Gleichwohl ist es umstritten, dass das BfS in der jetzigen Konstruktion gleichzeitig Betreiber und Kontrolleur eines atomaren Endlagers sein könnte - deshalb wollte das Umweltministerium diesen Widerspruch mit dem neuen Privatisierungs-Passus auflösen. Aufgeschreckt durch das Echo auf die Pläne, ließ man davon ab.
Der SPD-Chef und frühere Bundesumweltminister Sigmar Gabriel warnt vor zu viel Einfluss der Atomlobby beim Thema Endlagerung. Es sei höchst fragwürdig, dass die Energiekonzerne bereits indirekt an der am 1. Oktober startenden erneuten Erkundung Gorlebens beteiligt würden. Gabriel meinte damit den Ex-Chef der Atomsparte von Vattenfall, Bruno Thomauske.

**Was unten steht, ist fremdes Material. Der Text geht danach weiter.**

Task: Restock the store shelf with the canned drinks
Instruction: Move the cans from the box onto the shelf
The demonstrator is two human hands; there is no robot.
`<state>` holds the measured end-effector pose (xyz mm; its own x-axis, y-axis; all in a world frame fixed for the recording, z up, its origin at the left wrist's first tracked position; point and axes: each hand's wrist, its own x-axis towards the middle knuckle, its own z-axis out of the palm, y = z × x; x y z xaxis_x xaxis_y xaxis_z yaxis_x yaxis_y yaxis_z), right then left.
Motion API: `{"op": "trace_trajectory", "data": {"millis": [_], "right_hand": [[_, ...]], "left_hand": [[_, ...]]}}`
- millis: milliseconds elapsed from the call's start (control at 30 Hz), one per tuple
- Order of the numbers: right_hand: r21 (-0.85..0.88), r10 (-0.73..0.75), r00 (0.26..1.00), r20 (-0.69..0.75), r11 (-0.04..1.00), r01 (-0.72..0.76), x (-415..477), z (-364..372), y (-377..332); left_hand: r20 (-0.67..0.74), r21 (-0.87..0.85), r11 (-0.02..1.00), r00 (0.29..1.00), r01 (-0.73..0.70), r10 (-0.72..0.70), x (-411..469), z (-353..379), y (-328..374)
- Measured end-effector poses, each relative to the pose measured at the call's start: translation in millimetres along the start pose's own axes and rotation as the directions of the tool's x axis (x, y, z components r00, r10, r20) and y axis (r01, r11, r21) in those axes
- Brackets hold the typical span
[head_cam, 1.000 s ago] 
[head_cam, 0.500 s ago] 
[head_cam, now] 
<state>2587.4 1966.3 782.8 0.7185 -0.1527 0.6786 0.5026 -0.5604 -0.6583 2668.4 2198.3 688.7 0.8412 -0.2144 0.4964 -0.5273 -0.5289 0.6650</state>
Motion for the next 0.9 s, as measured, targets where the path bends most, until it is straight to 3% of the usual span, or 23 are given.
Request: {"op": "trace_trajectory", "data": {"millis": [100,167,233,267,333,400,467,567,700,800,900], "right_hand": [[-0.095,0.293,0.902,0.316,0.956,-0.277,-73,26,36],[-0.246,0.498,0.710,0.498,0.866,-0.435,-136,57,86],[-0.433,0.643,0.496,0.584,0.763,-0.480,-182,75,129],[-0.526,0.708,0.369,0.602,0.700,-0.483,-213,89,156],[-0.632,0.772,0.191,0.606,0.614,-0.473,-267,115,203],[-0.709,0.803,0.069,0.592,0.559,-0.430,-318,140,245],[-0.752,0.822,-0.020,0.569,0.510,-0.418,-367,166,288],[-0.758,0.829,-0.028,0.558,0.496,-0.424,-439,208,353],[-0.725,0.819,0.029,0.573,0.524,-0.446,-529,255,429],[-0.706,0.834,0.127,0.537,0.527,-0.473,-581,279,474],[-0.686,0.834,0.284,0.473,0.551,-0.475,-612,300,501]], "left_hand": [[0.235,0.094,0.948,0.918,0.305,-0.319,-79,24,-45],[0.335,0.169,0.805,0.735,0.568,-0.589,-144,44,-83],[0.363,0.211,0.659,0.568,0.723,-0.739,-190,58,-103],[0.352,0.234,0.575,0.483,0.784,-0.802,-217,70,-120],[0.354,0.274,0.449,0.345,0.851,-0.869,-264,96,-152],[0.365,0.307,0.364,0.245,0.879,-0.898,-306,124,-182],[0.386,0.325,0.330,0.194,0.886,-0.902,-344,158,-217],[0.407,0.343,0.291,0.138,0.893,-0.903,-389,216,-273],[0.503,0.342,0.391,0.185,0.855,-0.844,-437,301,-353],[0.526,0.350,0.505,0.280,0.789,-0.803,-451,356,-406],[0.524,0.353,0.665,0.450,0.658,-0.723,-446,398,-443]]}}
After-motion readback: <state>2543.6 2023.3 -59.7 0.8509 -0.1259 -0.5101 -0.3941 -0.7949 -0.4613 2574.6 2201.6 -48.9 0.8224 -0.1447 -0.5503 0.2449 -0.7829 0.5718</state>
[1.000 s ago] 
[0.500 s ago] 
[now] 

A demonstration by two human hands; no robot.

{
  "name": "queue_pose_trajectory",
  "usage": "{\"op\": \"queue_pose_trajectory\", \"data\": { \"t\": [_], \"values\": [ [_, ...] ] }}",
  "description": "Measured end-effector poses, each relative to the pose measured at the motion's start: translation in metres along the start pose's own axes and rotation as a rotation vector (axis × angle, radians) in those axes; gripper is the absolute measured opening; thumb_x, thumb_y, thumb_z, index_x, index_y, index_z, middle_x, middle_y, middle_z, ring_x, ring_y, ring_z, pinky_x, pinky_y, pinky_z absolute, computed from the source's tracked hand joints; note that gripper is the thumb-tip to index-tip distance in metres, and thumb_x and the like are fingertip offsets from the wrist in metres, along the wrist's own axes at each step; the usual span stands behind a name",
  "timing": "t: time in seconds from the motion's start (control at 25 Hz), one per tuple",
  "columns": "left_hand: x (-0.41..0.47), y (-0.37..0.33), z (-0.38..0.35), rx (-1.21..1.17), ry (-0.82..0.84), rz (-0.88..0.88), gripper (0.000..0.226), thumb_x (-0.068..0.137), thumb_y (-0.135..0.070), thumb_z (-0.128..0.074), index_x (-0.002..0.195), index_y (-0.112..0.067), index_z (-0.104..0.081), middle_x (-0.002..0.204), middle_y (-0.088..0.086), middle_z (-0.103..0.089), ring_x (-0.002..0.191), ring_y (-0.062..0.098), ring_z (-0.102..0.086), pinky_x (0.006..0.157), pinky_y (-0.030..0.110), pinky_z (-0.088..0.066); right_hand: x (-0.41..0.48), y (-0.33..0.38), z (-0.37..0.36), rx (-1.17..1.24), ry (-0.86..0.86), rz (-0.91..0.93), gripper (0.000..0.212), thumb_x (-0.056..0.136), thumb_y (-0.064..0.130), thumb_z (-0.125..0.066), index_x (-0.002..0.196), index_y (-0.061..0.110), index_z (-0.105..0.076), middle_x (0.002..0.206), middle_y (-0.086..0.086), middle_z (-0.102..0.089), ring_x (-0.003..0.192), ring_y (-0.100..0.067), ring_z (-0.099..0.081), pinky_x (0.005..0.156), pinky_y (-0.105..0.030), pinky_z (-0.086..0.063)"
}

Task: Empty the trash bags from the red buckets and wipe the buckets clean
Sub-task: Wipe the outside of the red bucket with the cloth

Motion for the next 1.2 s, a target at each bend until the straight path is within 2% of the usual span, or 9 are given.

Er ist im Auftrag von Röttgen an einem Gutachten zu Gorleben beteiligt.
Eine Beteiligung der Atomwirtschaft sei schon bei der Asse schief gegangen, sagt Gabriel. Bis 1978 wurden dort rund 126 000 Behälter mit schwach- und mittelradioaktivem Müll unter die Erde gebracht. Nach etlichen Pannen und Versäumnissen wurde dem Betreiber, dem Helmholtz-Zentrum München, 2009 die Verantwortung entzogen. Es ist Mitglied in der Lobbyvereinigung Deutsches Atomforum. Jetzt ist das BfS zuständig. Die Bergung der Fässer wird mehrere Milliarden Euro kosten. Die Kosten trägt weitgehend der Steuerzahler.